** What the task requires **
Scan the lines below for the string "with" and copy every one that has it.

** Dataset section **
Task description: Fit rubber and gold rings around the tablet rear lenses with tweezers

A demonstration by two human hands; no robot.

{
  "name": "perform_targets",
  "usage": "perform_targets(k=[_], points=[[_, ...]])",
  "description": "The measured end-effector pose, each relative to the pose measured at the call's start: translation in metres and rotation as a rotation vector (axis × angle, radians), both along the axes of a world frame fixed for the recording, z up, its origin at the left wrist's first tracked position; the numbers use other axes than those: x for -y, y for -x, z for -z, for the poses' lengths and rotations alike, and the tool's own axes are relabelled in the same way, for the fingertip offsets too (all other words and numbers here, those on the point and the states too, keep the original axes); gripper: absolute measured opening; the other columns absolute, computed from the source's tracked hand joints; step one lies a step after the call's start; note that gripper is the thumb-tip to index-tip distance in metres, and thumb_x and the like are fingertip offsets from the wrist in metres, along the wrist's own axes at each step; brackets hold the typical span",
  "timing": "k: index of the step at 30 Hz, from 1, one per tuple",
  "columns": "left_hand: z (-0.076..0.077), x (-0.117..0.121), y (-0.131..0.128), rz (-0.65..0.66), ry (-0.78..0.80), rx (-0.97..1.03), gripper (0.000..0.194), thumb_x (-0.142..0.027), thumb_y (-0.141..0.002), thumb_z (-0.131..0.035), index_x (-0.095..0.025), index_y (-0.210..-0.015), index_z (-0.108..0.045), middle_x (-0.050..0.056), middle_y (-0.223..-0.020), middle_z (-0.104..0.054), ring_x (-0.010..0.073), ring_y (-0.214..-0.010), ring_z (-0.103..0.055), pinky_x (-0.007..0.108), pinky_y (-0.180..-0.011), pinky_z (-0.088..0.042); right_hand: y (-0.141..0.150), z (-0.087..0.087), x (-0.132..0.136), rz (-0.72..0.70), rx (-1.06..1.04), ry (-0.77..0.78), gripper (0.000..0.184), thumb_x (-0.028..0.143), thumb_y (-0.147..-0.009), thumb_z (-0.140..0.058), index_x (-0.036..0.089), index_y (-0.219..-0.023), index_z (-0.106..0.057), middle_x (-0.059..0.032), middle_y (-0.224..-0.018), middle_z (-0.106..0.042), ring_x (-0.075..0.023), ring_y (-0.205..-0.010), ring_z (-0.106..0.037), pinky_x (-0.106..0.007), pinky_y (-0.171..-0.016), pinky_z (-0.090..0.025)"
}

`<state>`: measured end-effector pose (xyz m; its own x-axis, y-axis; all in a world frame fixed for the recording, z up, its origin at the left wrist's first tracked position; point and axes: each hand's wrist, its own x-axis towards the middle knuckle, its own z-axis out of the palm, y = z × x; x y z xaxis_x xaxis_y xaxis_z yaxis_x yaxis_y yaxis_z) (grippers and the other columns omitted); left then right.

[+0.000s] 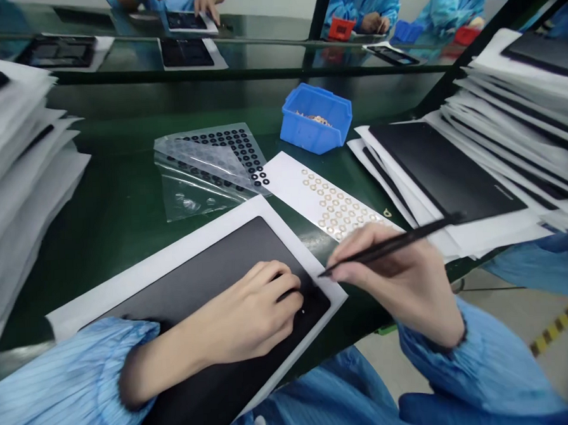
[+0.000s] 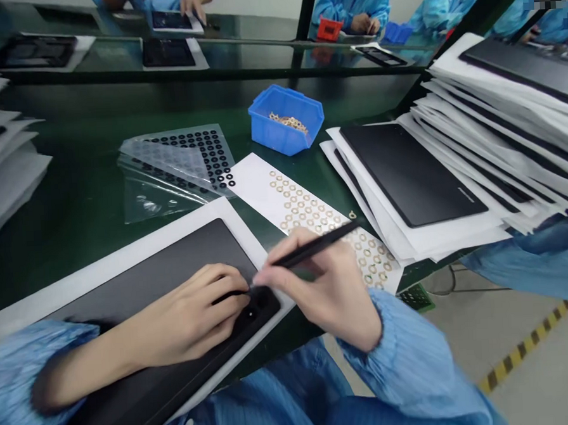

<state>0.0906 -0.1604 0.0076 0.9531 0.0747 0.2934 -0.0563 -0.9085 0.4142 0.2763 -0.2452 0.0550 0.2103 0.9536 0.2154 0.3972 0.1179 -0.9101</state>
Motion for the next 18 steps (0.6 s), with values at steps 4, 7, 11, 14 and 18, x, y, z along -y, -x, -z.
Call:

** Reply **
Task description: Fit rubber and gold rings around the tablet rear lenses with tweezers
Motion for the next 18 steps (0.6 s), with values at steps 4, 7, 11, 14 and 18, x, y, z along -y, -x, -z.

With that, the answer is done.